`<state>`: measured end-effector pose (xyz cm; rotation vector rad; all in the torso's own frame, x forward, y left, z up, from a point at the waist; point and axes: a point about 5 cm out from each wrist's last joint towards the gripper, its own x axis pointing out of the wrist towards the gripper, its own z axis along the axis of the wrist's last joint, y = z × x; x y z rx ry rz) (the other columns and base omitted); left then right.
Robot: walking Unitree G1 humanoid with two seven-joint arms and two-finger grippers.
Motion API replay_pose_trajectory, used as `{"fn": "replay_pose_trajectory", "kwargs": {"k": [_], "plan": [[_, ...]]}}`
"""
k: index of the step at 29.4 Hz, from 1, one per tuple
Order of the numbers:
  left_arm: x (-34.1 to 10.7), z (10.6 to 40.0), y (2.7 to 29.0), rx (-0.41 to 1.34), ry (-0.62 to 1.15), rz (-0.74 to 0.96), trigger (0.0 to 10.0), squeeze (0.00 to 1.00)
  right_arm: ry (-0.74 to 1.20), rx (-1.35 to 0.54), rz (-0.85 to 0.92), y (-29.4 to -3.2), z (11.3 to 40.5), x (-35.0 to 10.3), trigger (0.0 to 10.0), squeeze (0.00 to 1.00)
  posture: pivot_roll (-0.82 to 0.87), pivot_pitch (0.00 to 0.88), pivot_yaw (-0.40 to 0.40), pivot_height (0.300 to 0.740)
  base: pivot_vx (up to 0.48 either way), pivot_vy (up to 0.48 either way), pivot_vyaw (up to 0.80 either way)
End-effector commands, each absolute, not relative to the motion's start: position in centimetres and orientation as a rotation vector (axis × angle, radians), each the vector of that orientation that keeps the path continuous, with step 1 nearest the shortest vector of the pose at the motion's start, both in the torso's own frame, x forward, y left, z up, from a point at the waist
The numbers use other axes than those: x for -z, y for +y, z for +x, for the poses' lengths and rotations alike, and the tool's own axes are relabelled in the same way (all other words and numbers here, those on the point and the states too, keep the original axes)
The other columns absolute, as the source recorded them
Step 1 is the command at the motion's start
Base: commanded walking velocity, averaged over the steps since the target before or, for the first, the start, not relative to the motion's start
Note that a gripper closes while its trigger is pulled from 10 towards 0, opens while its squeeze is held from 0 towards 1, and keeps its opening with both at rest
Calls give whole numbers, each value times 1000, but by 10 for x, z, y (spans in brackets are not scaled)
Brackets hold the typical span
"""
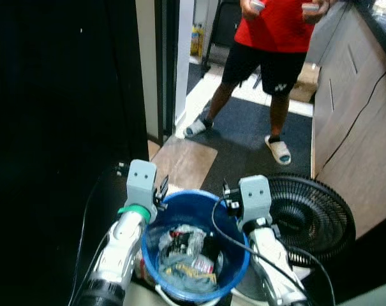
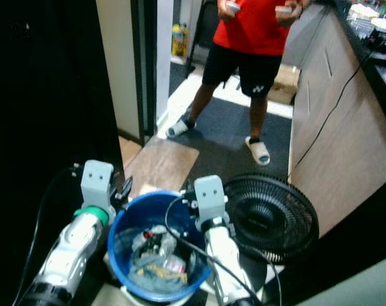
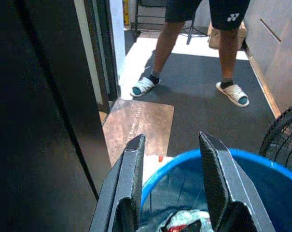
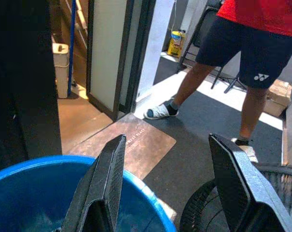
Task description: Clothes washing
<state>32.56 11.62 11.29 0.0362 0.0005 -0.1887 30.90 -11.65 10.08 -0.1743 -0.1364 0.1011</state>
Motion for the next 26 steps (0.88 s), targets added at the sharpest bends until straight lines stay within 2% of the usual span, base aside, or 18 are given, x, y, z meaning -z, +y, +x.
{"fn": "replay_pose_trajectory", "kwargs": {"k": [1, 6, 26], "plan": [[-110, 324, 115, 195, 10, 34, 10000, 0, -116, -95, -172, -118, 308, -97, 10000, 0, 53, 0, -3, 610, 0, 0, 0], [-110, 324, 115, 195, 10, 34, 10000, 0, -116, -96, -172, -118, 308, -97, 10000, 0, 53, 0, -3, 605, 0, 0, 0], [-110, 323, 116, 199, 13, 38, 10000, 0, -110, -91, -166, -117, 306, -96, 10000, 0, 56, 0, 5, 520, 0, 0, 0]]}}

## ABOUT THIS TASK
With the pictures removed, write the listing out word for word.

## RESULT BELOW
`<state>`: measured end-effector pose (xyz cm; rotation vector rad; all in the torso's own frame, x forward, y left, z up, from a point at the waist; point and axes: a point about 5 cm out from each wrist's last joint towards the gripper, its own x axis pointing out of the wrist towards the gripper, its own z axis along the axis of the wrist's last joint, y = z × x; x y z rx ry rz) (the other columns and base omitted); left then right.
Robot: walking Unitree G1 humanoid with two seven-joint arms and two-finger grippers.
Motion API replay_pose_trajectory, used as `{"fn": "replay_pose_trajectory", "kwargs": {"k": [_], "plan": [[_, ...]]}}`
"""
k: index of the step at 29.4 Hz, from 1, one per tuple
Order of the numbers:
  left_arm: x (-34.1 to 10.7), z (10.6 to 40.0), y (2.7 to 29.0), rx (-0.41 to 1.34), ry (-0.62 to 1.15), rz (-0.74 to 0.96), trigger (0.0 to 10.0), squeeze (0.00 to 1.00)
  right_arm: ry (-0.74 to 1.20), rx (-1.35 to 0.54), rz (-0.85 to 0.92), y (-29.4 to -3.2), z (11.3 to 40.5), x (-35.0 to 10.3), trigger (0.0 to 10.0), squeeze (0.00 to 1.00)
  posture: pivot_roll (-0.82 to 0.87), pivot_pitch (0.00 to 0.88), pivot_yaw (-0.40 to 0.40), pivot_height (0.300 to 0.740)
  base: pivot_vx (up to 0.48 either way), pivot_vy (up to 0.48 either way), pivot_vyaw (up to 0.80 either way)
End-effector commands, each absolute, not relative to the motion's start: position in centimetres and orientation as a rotation vector (axis × angle, radians), each the vector of that orientation that keeps the path continuous, with step 1 nearest the shortest vector of the pose at the motion's start, both in the torso's own frame, x forward, y left, z up, from a point at the waist
The numbers use other axes than those: x for -z, y for +y, z for +x, for the poses' lengths and rotations alike, and the tool's own axes are relabelled in the same way (all other words and numbers here, those on the point and the states too, keep the original axes)
The other columns absolute, as the source recorded them
Step 1 is the command at the motion's start
Base: commanded walking velocity, averaged over the steps since the target before or, for the first, the start, not relative to the motion's start
Note that a gripper closes while its trigger is pulled from 10 towards 0, opens while its squeeze is held from 0 towards 1, and keeps its opening with both at rest
Calls give whole numbers, each value times 1000, but by 10 for x, z, y (spans in brackets are not scaled)
Brackets hold the typical span
"""
Task description: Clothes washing
<state>32.56 11.62 11.29 0.0362 0.0005 -0.1887 30.90 -11.65 10.08 -0.1743 -0.1364 0.1011</state>
Motion for the next 26 steps (0.88 s), targets added at the sharpest bends until straight lines stay within 2% of the usual span, base aside, or 18 are given, x, y, z meaning -z, +y, +x.
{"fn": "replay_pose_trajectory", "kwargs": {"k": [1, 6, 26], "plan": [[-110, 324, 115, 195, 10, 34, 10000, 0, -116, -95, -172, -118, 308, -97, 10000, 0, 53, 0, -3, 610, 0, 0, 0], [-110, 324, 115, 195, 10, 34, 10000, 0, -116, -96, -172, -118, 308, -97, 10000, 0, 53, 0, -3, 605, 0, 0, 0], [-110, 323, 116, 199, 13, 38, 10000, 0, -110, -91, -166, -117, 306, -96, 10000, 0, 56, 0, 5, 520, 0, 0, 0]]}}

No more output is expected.